Start of Block
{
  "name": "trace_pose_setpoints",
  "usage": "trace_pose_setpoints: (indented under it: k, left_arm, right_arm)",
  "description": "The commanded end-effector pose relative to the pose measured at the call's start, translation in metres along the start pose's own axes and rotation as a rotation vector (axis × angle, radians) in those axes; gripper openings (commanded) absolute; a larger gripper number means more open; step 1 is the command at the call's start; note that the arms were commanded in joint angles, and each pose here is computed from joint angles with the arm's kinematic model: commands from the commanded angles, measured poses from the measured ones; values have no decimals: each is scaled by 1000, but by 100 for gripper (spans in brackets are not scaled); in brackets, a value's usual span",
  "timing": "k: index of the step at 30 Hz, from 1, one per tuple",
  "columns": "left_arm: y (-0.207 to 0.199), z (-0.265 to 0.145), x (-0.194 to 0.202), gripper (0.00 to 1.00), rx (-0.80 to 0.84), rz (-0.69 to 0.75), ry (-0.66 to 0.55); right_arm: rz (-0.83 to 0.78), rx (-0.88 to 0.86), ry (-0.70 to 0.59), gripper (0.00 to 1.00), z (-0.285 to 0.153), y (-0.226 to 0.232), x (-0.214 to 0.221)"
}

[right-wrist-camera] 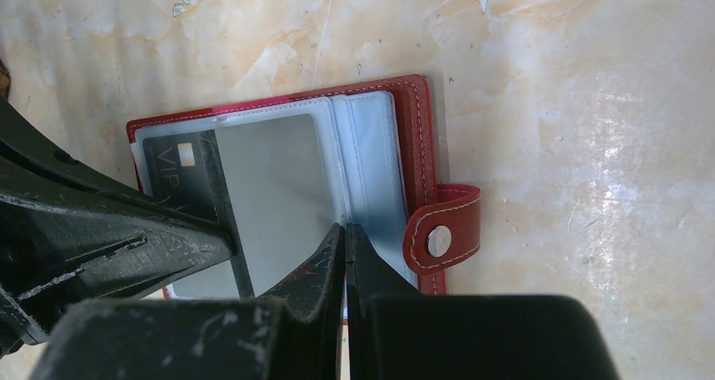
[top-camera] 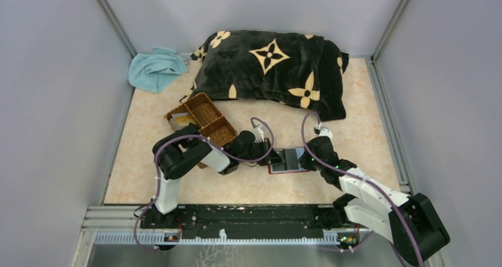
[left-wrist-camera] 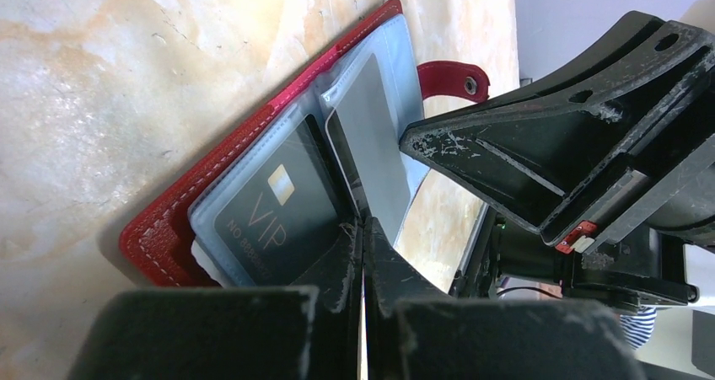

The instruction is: Take the credit cards out of the card holder

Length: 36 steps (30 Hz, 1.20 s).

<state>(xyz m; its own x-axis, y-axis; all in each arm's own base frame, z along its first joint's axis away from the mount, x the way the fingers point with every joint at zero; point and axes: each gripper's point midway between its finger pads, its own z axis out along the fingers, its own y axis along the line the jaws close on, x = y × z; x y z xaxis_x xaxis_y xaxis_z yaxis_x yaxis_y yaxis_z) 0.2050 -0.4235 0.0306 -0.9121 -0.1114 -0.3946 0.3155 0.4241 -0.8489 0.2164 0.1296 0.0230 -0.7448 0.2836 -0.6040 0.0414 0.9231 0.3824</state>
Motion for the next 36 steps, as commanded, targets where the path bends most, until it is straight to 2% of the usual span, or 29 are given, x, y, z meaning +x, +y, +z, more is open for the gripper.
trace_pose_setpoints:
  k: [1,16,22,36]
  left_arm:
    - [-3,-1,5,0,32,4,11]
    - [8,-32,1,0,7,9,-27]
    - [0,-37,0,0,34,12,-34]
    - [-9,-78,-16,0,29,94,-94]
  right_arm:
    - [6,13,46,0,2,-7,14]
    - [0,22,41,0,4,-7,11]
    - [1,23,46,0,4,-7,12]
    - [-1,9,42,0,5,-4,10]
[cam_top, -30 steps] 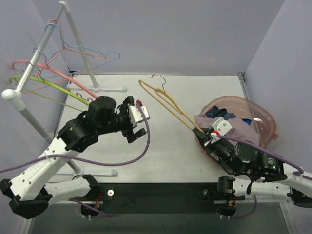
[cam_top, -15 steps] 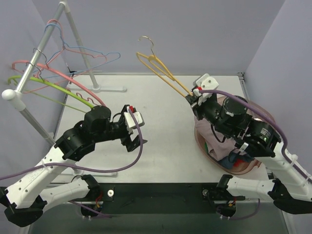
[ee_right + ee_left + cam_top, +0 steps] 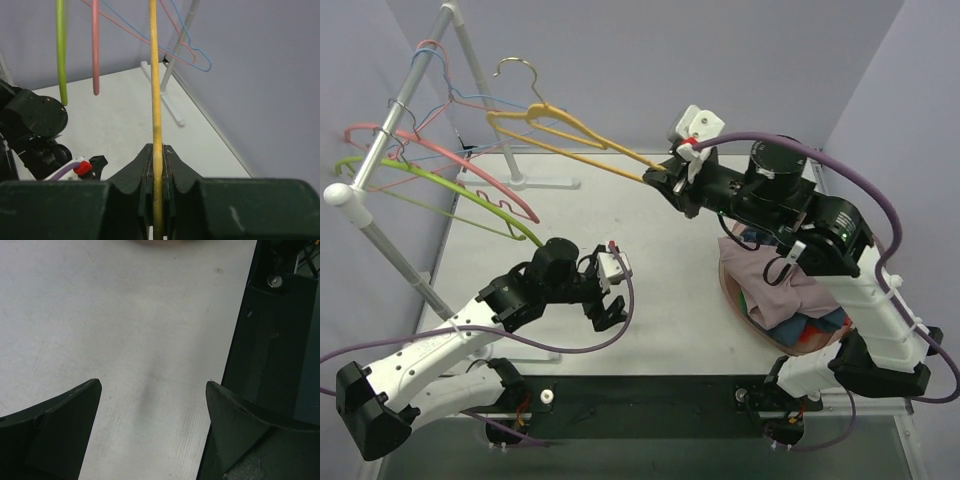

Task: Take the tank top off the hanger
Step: Place the hanger at the clothesline.

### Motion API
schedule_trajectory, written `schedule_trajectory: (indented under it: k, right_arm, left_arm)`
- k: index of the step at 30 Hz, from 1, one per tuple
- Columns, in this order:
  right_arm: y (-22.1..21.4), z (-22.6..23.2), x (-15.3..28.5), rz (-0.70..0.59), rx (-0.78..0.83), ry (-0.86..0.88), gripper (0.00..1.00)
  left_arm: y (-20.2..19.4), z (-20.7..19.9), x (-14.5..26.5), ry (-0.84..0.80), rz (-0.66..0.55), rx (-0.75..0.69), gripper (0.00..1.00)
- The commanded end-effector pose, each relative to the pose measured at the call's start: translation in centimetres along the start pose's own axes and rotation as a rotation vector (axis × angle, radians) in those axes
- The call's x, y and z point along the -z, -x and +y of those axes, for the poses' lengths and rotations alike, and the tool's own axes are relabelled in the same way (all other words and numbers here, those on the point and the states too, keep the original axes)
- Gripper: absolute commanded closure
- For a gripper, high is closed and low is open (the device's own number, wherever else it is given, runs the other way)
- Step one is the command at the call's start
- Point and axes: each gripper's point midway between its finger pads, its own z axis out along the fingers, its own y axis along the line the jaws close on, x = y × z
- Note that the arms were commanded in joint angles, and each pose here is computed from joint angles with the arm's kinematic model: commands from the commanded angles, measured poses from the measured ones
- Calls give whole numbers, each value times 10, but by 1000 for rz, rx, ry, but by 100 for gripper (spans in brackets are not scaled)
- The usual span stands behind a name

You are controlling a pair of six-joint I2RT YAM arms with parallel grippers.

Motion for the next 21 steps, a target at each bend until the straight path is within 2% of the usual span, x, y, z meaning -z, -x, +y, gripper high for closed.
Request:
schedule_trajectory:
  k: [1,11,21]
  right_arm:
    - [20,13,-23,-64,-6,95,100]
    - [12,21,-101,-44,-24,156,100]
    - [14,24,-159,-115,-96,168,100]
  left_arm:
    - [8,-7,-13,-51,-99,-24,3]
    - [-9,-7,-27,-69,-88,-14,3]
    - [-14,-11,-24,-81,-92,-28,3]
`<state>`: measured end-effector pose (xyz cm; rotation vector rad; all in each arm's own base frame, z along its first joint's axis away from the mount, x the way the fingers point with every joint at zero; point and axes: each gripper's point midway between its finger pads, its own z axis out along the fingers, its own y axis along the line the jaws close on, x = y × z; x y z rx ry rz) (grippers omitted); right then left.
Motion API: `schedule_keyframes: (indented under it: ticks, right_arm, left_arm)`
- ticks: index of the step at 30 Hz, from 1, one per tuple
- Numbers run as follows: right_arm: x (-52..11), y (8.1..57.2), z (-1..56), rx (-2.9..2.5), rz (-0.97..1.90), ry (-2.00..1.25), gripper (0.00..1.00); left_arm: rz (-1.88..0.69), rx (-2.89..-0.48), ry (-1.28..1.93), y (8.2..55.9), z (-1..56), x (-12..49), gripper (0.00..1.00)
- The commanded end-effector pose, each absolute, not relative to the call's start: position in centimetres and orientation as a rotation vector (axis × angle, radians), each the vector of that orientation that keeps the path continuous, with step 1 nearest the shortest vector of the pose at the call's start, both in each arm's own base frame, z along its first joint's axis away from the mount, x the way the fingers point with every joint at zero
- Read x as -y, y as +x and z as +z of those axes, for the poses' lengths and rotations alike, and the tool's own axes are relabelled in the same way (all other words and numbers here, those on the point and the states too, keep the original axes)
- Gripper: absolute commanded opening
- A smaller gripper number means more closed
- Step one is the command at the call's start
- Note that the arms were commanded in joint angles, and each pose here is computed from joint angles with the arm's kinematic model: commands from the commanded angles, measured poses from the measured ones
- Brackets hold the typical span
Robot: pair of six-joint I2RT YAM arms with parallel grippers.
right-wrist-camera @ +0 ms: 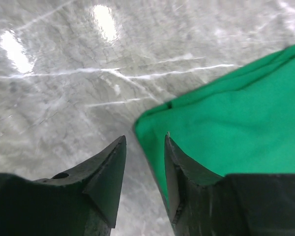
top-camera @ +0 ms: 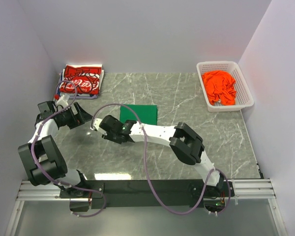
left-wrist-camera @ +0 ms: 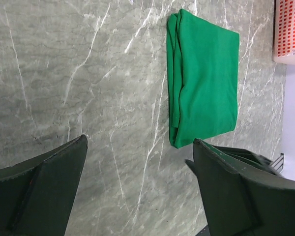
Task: Fold and stack the t-shirts
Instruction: Neatly place the folded tshirt to the corner
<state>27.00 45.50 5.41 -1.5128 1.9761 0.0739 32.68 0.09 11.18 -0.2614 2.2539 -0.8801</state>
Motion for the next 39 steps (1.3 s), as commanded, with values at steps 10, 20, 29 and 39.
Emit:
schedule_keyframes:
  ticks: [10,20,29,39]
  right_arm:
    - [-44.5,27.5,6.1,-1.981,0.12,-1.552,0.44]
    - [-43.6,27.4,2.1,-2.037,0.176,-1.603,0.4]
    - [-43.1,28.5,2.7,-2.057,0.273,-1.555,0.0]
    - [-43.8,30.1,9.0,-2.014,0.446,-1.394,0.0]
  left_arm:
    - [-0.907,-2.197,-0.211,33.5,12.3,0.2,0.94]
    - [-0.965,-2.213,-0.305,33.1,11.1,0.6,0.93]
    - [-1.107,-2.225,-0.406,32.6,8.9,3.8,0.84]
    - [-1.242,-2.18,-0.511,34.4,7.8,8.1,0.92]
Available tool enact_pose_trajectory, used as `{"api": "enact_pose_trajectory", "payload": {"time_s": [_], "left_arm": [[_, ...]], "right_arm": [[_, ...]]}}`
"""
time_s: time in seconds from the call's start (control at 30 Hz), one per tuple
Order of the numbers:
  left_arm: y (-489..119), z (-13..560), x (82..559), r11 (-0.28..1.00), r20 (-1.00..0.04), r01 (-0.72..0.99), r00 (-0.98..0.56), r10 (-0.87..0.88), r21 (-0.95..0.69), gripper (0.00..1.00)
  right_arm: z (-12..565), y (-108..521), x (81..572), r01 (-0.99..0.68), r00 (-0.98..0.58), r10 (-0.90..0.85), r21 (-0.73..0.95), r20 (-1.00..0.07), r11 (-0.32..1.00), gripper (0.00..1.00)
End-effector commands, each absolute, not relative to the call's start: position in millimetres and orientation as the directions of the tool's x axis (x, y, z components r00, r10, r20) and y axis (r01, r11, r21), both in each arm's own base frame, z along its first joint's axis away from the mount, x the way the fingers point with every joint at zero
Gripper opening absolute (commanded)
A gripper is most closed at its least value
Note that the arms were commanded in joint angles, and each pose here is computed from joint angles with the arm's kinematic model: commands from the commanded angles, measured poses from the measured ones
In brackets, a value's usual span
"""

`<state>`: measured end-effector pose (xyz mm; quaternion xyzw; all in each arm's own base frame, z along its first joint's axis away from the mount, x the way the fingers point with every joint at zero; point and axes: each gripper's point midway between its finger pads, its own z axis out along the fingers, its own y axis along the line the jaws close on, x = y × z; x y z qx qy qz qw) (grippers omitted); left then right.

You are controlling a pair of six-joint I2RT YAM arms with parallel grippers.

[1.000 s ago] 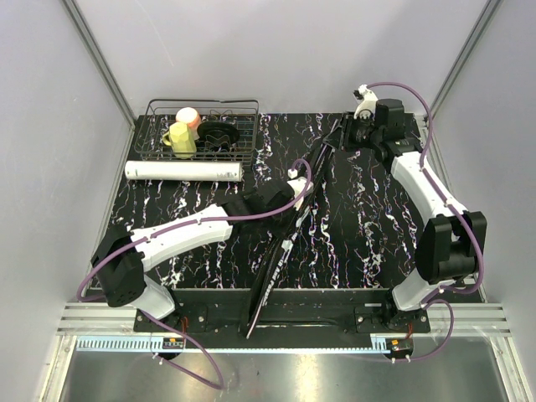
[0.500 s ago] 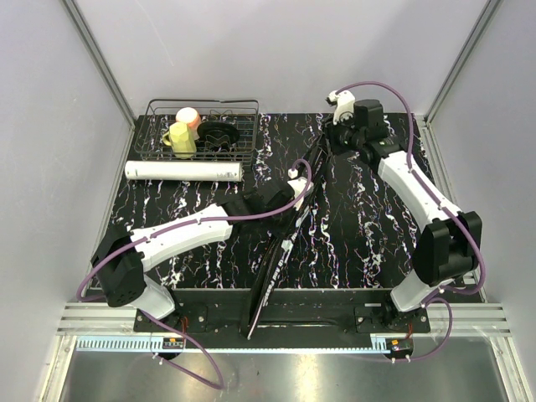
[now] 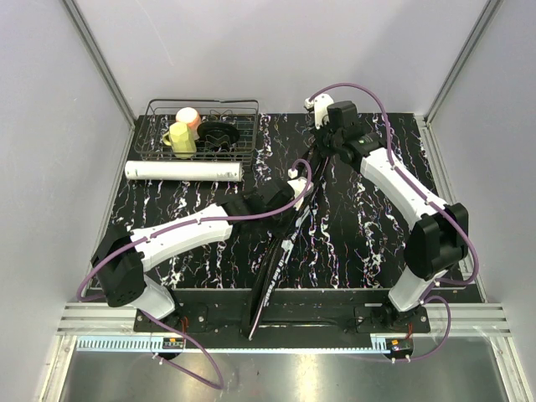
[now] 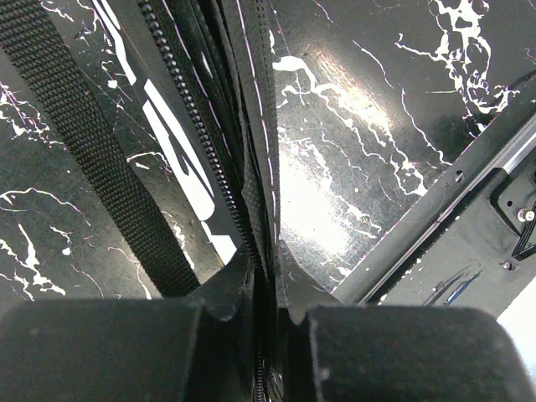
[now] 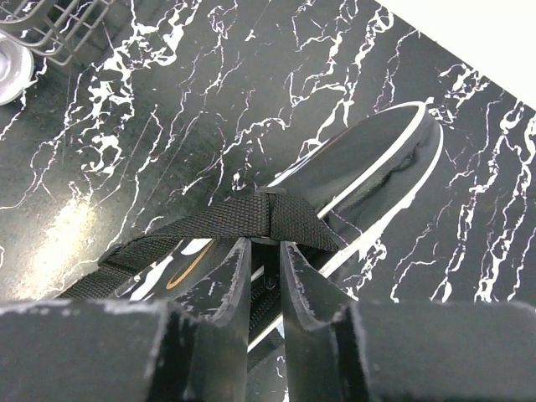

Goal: Pack up the badminton gear

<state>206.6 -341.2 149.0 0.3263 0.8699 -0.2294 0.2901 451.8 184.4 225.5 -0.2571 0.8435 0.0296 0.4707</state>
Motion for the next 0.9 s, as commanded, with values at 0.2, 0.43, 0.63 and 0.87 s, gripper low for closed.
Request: {"api": "enact_pose_trajectory", "payload": {"time_s": [0.2, 0.43, 0.63, 0.87], "left_arm": [[-358.3, 183.8, 208.2, 0.636, -0.729, 0.737, -0.563, 0.390, -0.229, 0.00], [-358.2, 177.4, 212.9, 0.652, -0.726, 0.727, -0.566, 0.390, -0.216, 0.00], [-359.6, 176.0, 216.6, 0.657, -0.724, 0.723, -0.569, 0.391, -0.213, 0.00], [-357.3, 185.6, 218.7, 0.659, -0.737, 0.718, -0.567, 0.368, -0.223, 0.00]], "right_arm": [[240.4, 174.7, 451.8, -0.398, -0.452, -0.386, -0.205, -0.804, 0.894, 0.00], [263.3, 187.1, 432.0, -0.414, -0.438, -0.269, -0.073, -0.858, 0.907, 0.00], [274.9, 217.2, 387.8, -0.454, -0.510, -0.030, 0.239, -0.859, 0.858, 0.00], [277.4, 243.7, 338.2, -0.445, -0.628, 0.198, 0.556, -0.753, 0.702, 0.00]]}}
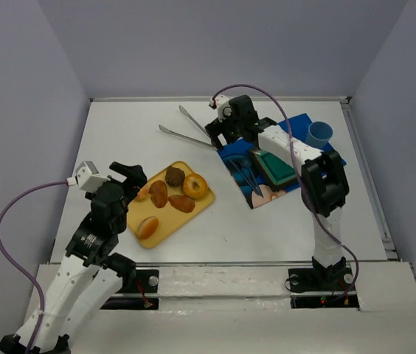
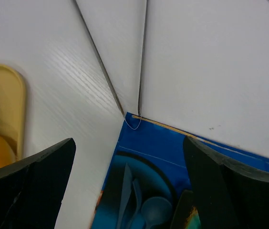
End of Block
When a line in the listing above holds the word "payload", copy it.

Completed exercise
Available tool enact_pose_trajectory, used as `{"api": "enact_pose_trajectory", "payload": {"time_s": [_], "left_arm": [[_, ...]], "right_arm": [[_, ...]]}}`
Request: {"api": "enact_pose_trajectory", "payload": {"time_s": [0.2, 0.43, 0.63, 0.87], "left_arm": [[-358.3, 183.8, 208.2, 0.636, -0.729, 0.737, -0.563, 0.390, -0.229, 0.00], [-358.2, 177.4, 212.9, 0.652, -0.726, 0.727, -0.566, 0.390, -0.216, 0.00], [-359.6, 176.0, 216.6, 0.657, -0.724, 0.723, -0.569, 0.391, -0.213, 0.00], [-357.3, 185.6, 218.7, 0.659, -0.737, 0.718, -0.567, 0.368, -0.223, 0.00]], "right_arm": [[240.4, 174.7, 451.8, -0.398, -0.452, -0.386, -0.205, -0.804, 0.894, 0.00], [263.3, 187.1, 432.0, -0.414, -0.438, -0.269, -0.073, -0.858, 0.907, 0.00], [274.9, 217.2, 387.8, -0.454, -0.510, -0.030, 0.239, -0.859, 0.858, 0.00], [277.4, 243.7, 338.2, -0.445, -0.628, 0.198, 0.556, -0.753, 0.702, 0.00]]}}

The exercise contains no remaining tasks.